Let's Play Catch Up!

Man oh man, it’s been a while, and I’m sorry about that. I’ve been swamped!

Let’s play catch up! We’re going to do a Chloe AND Rayne update that goes all the way back to October.

So, yeah Halloween. We had a freaking blast! Mike and I decided to do Batman and Harley Quinn, and the kids were Anna and Elsa!

 

And did I mention the 23 lbs of candy? Because… 23 lbs of candy.

November, mostly uneventful. Happy late Turkey day, by the way. Unfortunately November and Early December are my busiest times, hence why no new updates. But we had a few things.

First off, Chloe got a diagnosis, finally. She is definitely IGA deficient. All of their tests showed unreadable levels of IGA in her blood, meaning she has none. Makes sense, when you think about it, and fits everything. I’m just glad that almost a year later, we finally have an answer.

However, the downside is that sometimes, kids with IGA deficiency and ending up on the Autism spectrum go hand in hand. She’s being tested for that this month. That, also, makes sense… she has begun a lot of behaviors typical of a child who has Autism, specifically what used to be known as Asperger’s. She lines up toys, flaps her hands when over excited or stressed, rocks obsessively in her father’s or my grandfather’s rocking chair, doesn’t sleep well, and has sensory issues, such as texture problems with soft, mushy foods (she chokes on them) and issues with things like water touching her head (Bathtimes are no Bueno once we get to the hair…). She is in therapy though, so we’re hoping to get better as time goes on.

Rayne on the other hand has been in school, and has been hell on wheels. I hate that school… she is picking up some poor habits from her classmates… And her behavior has suffered for it. Maybe part of it is the age, but my little girl has become a complete sass mouth these last few months, and I do not like it.

That said, the last five weeks have been hell in their own right.
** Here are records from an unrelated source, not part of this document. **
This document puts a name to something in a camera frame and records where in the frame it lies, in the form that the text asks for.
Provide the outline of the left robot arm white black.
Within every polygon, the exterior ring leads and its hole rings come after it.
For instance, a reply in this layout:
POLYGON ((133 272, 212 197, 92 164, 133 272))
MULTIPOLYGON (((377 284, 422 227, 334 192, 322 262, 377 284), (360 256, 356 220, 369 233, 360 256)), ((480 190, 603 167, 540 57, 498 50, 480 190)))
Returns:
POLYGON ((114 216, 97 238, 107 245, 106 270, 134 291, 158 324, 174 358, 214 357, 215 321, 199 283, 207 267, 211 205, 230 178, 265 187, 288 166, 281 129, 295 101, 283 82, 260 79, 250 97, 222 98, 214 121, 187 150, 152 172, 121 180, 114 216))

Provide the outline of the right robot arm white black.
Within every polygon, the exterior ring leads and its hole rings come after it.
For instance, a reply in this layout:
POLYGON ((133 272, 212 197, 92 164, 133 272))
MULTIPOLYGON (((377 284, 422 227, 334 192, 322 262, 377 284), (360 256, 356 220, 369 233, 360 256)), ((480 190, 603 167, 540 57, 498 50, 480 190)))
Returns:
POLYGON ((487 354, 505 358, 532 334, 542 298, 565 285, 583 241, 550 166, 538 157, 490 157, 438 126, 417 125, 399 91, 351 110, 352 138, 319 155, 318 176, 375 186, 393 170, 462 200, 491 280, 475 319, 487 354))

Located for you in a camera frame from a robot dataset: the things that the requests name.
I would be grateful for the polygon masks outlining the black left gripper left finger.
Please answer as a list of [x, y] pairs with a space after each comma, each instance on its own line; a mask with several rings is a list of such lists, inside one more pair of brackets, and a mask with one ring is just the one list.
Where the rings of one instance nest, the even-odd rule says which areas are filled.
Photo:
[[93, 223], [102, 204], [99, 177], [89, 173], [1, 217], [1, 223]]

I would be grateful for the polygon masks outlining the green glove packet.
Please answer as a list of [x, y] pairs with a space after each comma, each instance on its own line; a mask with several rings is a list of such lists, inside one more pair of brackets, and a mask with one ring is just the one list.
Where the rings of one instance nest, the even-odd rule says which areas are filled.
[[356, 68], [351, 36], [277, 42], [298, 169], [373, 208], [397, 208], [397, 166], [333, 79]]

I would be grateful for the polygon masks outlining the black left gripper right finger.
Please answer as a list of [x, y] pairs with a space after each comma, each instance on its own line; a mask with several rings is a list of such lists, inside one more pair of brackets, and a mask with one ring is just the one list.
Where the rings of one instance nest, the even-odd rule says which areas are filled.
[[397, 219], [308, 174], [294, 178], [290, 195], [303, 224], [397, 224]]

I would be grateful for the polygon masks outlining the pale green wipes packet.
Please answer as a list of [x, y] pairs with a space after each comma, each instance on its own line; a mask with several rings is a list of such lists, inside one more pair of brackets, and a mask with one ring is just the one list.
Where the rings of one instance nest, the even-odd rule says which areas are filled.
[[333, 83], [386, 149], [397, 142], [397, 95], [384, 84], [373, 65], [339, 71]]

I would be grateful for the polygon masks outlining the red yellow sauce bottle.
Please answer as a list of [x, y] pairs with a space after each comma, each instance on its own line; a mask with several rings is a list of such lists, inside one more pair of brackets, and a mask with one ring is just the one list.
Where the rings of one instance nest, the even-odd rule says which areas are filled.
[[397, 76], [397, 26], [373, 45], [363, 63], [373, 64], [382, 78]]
Chloe has been sick again. What was a cold, is now close to pneumonia. And I’ve taken her to the Dr. for it about 4 times… only after the last visit to a new pediatrician (her old pedi is closing her doors) did we get some relief in the form of Bromfed and Clairithromycin. You see, her old Dr., love her to death, was not a believer in medicines for children… so Chloe was just suffering through these viruses… and while I see her point, I was also tired of my baby suffering… and this time, she needed the meds that her other Dr. was simply not prescribing. Clairithromycin is an antibiotic that is so strong, it’s commonly used for Cystic Fibrosis and AIDS/HIV patients to fight off infections and keep them from getting pneumonia. It’s stronger than Azythromycin, Amoxicillin, and Cefdinir, all of which she is becoming resistant to. And the Bromfed is actually to dry up the mucus, because apparently her IGA deficiency also causes abnormal mucus production in her nasal passages.

Luckily, she is now perking up, but she was very close to a hospital stay. And that would be the second time in a month that she almost ended up there, because 2 weeks ago, she had a stomach flu so bad she was puking and had diarrhea for 48 hours and refused to eat or drink, and was throwing up water. She ended up in the Danville ER, passing out in my arms, and they told me it would be ‘a while’ before they got to her… aka, a 10 hour wait. I grabbed her, and my other half and I rushed her to South Boston/Halifax. It’s bad when the best care is 30 minutes in ANY direction away from the hospital that is literally 2 minutes down the road from me…  Rayne had the same thing at the same time as Chloe, so she was puking up her guts at the same time, but nowhere near as severe.

Chloe needed fluids that day in the hospital, and meds.

I AM planning to get back into this while on my winter break from classes! So expect some updates for the next month! I need to do this and get back to writing my fanfiction!! (Don't judge, I like to write.)

I’ll update on how Chloe’s doing soon! In the meantime… stay awesome, people!